At Arizona State University, Goodman was the Sun Devil starting quarterback in 1965 and 1966, leading the team in total offense both years. He also played baseball starting in his sophomore year. He earned a Bachelor of Science in Business Administration and Accounting, graduating in 1967. He was invited to the New Orleans Saints rookie camp.
After graduation, as he was preparing to leave for camp, he received his military draft notice. He reported to rookie camp, made the Saints team, and then deferred playing football while he was on "government loan".
Goodman began his military service in 1967 in the United States Army. His first combat tour was in South Vietnam as a member of a 1st Infantry Division Long Range Reconnaissance Patrol team. He earned a Bronze Star with "V" Device, the Soldier's Medal, and the Purple Heart while in the Vietnam War. He transferred to the U.S. Army Reserve in 1969.
Goodman was drafted by the New Orleans Saints in 1967, before he left for service in South Vietnam. He had to defer until returning from active duty service. Goodman played professional football for the very briefly prior to entering the United States Marine Corps in 1971. His football career ended after a clavicle injury.
Goodman did not find working in the corporate world to his liking. "I needed to be working toward something more important than myself or a bottom line." In 1971, he joined the United States Marine Corps.
Following his commissioning in December 1971, Goodman became a Naval Aviator in May 1973 at Naval Air Station Meridian, and was assigned to Marine Corps Air Station Yuma, where he completed flight training in the A-4 Skyhawk. In November 1973 he was assigned to Marine Attack Squadron 223. He later served as a Forward Air Controller with 3rd Battalion 6th Marines at Camp Lejuene. He graduated from the Marine Corps Weapons and Tactics Instructor School, the United States Air Force Weapons School, and United States Navy Fighter Weapons School (also known as TOPGUN). In 1979, he transferred to MAWTS-1 as an instructor and the A-4 Department Head. After graduating with honors from Marine Corps Command and Staff College, Goodman reported to Marine Corps Air Station El Toro, and he served as the operations officer for VMA-214; and later as the director of safety, standardization, and tactics for Marine Aircraft Group 13.
From 1985 to 1986, Goodman was the Assistant Division Air Officer for 3d Marine Division, then returned to El Toro after conversion training to the F/A-18 Hornet. After serving as the executive officer of the VMFA-531, the Assistant Group Operations Officer for Marine Combat Crew Readiness Training Group 10, and the group operations officer for Marine Aircraft Group 11, he assumed command of VMFA-531 on 28 October 1988.

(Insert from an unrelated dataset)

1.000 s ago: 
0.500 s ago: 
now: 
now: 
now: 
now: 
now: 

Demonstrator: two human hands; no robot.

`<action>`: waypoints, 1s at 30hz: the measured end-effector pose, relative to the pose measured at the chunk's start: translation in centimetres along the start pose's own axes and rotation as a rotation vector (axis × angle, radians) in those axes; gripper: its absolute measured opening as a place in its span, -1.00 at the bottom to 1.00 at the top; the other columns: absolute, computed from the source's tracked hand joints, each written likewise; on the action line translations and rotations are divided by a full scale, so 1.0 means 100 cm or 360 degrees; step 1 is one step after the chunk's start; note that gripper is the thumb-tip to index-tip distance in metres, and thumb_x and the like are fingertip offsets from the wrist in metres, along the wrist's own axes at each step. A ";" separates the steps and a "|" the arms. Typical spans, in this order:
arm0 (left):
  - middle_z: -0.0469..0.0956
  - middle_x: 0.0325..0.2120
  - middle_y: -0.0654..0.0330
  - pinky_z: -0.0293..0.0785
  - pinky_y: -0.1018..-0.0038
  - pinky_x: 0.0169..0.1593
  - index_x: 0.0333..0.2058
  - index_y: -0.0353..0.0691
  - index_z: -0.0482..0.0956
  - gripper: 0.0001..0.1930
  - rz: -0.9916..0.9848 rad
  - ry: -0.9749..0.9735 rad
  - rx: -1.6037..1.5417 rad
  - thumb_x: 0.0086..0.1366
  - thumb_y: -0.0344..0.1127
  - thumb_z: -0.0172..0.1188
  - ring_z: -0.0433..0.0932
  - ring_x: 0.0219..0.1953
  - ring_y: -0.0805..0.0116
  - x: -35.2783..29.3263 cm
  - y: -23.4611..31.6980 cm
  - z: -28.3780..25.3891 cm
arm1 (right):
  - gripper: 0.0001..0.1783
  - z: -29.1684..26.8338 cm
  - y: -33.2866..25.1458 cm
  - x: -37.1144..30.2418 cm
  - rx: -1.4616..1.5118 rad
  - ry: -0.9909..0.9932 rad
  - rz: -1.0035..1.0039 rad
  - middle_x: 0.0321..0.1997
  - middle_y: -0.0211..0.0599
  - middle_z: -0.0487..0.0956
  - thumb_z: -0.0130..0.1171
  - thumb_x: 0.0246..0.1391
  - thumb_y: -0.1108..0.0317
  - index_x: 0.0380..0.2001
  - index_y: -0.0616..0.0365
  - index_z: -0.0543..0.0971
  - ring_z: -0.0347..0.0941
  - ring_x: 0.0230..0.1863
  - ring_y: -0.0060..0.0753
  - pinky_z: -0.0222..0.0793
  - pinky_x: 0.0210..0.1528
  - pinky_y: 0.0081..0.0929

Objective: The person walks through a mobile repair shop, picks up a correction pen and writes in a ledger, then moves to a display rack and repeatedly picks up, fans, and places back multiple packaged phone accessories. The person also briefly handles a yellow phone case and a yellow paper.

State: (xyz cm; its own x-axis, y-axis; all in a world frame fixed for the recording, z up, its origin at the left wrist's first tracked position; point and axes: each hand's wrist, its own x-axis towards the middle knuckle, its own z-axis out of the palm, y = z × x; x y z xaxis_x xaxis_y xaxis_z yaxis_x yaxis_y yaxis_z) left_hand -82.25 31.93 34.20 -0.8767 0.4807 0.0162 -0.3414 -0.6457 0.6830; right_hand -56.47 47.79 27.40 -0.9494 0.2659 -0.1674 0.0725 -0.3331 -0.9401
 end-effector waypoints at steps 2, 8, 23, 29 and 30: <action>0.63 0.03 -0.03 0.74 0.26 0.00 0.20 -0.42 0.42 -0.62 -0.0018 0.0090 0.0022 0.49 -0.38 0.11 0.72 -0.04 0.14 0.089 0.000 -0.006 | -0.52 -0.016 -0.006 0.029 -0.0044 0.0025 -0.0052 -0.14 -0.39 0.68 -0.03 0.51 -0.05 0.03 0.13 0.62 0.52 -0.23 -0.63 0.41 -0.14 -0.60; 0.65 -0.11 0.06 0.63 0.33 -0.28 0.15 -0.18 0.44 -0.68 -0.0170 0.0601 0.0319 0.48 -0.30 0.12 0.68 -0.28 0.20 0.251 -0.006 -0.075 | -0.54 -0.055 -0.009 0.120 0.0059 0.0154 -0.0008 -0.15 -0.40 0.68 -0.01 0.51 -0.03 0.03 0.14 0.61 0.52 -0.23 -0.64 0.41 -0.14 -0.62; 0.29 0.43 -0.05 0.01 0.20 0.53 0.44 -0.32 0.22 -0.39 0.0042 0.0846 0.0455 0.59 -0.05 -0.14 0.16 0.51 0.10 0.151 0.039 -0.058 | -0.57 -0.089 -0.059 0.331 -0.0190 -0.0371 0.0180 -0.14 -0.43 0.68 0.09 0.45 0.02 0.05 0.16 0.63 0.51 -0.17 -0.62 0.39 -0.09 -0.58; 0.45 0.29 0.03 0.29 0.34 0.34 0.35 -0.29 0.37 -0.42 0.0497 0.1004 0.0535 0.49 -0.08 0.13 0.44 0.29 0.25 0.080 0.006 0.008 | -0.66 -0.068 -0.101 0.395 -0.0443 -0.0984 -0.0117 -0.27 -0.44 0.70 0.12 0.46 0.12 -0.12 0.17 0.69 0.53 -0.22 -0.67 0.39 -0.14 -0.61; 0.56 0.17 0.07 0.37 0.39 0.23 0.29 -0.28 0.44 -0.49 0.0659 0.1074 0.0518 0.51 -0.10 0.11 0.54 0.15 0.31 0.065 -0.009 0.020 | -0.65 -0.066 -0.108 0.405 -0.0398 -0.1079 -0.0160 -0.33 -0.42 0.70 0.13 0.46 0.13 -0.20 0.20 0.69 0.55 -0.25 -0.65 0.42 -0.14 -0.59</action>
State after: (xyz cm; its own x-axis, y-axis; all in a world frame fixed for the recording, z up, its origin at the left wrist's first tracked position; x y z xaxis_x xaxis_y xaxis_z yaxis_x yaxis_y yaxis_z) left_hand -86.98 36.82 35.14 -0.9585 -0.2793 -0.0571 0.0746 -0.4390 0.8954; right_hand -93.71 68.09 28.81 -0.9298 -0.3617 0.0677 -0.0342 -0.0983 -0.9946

In June 1990, he went to Marine Corps Base Quantico, as a member of the first class of the Marine Corps War College. During the academic year, he served as the Air Plans Officer for I Marine Expeditionary Force in Kuwait for the Gulf War. Following end of hostilities, he completed War College and was assigned as the director of the School of Advanced Warfighting.
In July 1993, Goodman assumed command of Marine Aircraft Group 41 at Naval Air Station Dallas. In July 1995, he returned to Quantico as the deputy director of the MAGTF Staff Training Program. Promoted to brigadier general in May 1997, he assumed the position of director, strategy, policy and plans (J5) of United States Southern Command in June 1997, becoming the chief of staff in May 1998. In July 1999, he returned to Quantico as the director, Warfighting Development Integration Division.
He was frocked to major general in June 2001 and took command of the 2nd Marine Expeditionary Brigade on 6 July 2001. From 5 August 2002 until 3 June 2004, he commanded the 1st Marine Aircraft Wing at Okinawa. Goodman also served as the commander, Marine Forces Korea and assistant chief of staff, U/C/J-5, United Nations Command, Combined Forces Command, and United States Forces Korea from June 4, 2004, until June 17, 2005. On June 20, 2005, he reported for duty as deputy commander, and later as the commander of, Marine Forces Pacific.
Goodman logged more than 4100 hours in tactical jet aircraft while in the Marine Corps.
In 2008, after Cyclone Nargis ravaged Burma, Goodman commanded U.S. Joint Task Force Caring Response. Goodman, on numerous occasions, offered Burma's military government the use of helicopters and surface craft to support humanitarian relief efforts in the most difficult-to-reach areas of the Irrawaddy Delta. The U.S. flew more than 116 flights, delivering more than 2.2 million pounds of needed relief supplies to the Rangoon hub.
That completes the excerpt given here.